◆ WHAT YOU NEED TO DO:
Word for word, copy the entire listing below, but do not carry over any pictures.

◆ DATASET EXCERPT:

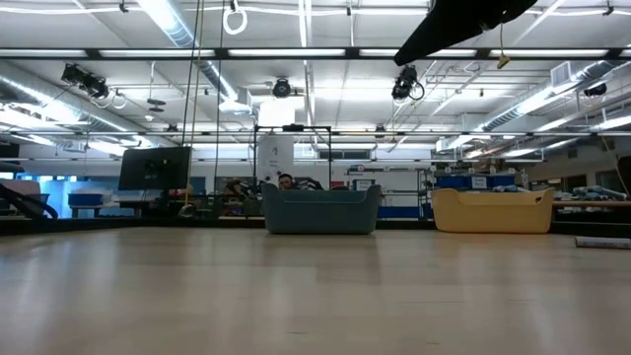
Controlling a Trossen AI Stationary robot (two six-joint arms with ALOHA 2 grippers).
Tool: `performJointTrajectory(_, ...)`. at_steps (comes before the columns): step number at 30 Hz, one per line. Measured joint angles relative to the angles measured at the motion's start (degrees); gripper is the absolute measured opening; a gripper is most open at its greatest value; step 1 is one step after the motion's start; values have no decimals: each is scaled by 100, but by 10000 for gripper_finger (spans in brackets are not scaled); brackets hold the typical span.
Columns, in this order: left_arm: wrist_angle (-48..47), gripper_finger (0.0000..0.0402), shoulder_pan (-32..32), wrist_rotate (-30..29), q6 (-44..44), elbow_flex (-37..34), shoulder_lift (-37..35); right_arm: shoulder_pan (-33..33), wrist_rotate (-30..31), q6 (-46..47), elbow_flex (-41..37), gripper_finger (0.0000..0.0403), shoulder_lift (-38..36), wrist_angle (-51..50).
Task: Sort batteries
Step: Put the small black battery into the orange bin
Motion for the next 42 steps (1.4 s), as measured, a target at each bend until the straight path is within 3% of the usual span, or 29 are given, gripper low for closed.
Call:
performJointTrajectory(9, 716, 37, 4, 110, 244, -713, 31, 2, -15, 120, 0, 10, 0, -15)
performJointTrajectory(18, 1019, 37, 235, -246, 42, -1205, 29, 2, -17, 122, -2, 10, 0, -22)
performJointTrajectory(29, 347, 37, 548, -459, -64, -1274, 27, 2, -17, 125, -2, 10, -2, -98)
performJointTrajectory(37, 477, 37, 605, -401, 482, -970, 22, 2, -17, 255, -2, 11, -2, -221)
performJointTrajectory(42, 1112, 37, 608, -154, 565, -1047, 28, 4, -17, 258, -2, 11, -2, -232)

◆ OUTPUT:
Controlling a Trossen AI Stationary robot (two six-joint arms with ALOHA 2 grippers).
Tool: `performJointTrajectory(_, ...)`. at_steps (comes before the columns): step number at 30 Hz, one per line. Measured joint angles relative to the angles measured at the motion's start (degrees); gripper is the absolute measured opening; a gripper is most open at its greatest value; step 1 is one step after the motion's start; values have no decimals: each is scaled by 100, but by 10000 for gripper_finger (spans in brackets are not scaled); brackets hold the typical span.
Columns, in this order: left_arm: wrist_angle (-48..47), gripper_finger (0.0000..0.0402), shoulder_pan (-32..32), wrist_rotate (-30..29), q6 (-44..44), elbow_flex (-37..34), shoulder_lift (-37..35); right_arm: shoulder_pan (-33..33), wrist_rotate (-30..31), q6 (-46..47), elbow_flex (-41..37), gripper_finger (0.0000..0.0403), shoulder_lift (-38..36), wrist_angle (-51..50).
Task: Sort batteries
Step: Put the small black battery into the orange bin
Motion for the next 42 steps (1.4 s), as measured, a target at each bend until the straight path is within 3% of the usual span, or 29 are given, gripper low for closed.
Call:
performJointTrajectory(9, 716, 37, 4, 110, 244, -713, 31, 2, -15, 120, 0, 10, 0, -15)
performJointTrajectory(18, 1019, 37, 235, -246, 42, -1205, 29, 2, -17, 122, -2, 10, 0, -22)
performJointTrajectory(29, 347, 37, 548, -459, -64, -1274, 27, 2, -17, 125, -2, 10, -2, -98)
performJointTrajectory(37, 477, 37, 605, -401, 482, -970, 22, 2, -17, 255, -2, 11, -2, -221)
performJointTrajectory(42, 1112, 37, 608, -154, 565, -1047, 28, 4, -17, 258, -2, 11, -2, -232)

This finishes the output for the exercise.